## DATA BLOCK

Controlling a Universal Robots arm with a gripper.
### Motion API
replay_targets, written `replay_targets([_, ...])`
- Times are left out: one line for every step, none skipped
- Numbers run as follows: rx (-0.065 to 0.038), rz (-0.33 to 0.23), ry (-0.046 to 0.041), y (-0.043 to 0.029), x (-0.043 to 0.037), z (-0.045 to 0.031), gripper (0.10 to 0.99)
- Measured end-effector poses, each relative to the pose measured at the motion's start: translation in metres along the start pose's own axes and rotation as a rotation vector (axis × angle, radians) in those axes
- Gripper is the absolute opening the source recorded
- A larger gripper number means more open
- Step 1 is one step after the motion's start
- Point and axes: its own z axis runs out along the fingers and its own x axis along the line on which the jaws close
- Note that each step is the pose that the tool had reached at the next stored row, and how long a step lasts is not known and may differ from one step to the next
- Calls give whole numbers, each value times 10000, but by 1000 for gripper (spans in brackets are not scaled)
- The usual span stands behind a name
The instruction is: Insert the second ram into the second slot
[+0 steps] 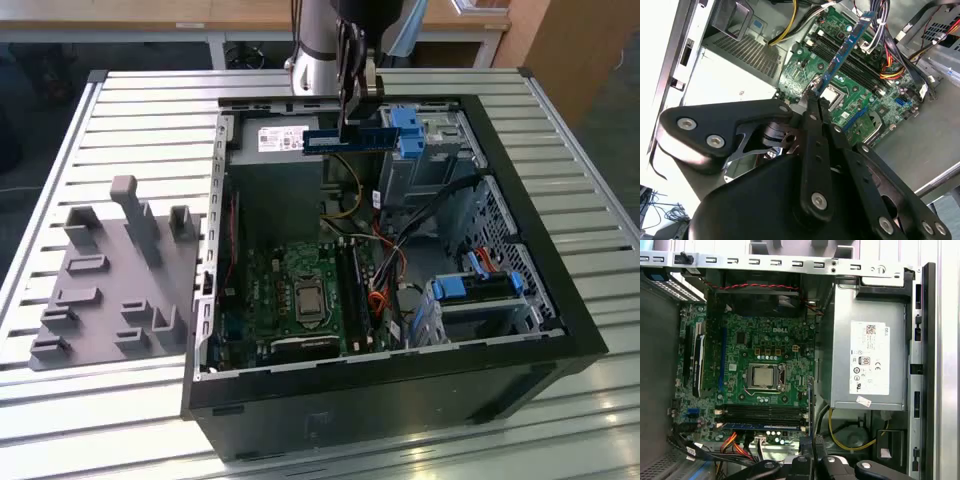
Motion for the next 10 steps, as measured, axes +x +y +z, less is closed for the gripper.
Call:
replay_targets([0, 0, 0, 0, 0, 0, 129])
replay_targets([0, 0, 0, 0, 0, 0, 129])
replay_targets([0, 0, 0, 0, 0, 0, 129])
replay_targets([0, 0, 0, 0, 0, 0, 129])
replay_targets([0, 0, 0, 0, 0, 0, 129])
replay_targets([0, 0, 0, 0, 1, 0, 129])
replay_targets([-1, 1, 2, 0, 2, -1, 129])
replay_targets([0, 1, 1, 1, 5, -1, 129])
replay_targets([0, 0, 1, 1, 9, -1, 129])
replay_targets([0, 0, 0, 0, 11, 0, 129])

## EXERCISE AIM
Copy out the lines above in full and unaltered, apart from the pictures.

## FINAL ANSWER
Controlling a Universal Robots arm with a gripper.
### Motion API
replay_targets, written `replay_targets([_, ...])`
- Times are left out: one line for every step, none skipped
- Numbers run as follows: rx (-0.065 to 0.038), rz (-0.33 to 0.23), ry (-0.046 to 0.041), y (-0.043 to 0.029), x (-0.043 to 0.037), z (-0.045 to 0.031), gripper (0.10 to 0.99)
- Measured end-effector poses, each relative to the pose measured at the motion's start: translation in metres along the start pose's own axes and rotation as a rotation vector (axis × angle, radians) in those axes
- Gripper is the absolute opening the source recorded
- A larger gripper number means more open
- Step 1 is one step after the motion's start
- Point and axes: its own z axis runs out along the fingers and its own x axis along the line on which the jaws close
- Note that each step is the pose that the tool had reached at the next stored row, and how long a step lasts is not known and may differ from one step to the next
- Calls give whole numbers, each value times 10000, but by 1000 for gripper (spans in brackets are not scaled)
- The usual span stands behind a name
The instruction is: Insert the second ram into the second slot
[+0 steps] 
Motion for the next 10 steps, as measured, axes +x +y +z, less is closed for the gripper.
Call:
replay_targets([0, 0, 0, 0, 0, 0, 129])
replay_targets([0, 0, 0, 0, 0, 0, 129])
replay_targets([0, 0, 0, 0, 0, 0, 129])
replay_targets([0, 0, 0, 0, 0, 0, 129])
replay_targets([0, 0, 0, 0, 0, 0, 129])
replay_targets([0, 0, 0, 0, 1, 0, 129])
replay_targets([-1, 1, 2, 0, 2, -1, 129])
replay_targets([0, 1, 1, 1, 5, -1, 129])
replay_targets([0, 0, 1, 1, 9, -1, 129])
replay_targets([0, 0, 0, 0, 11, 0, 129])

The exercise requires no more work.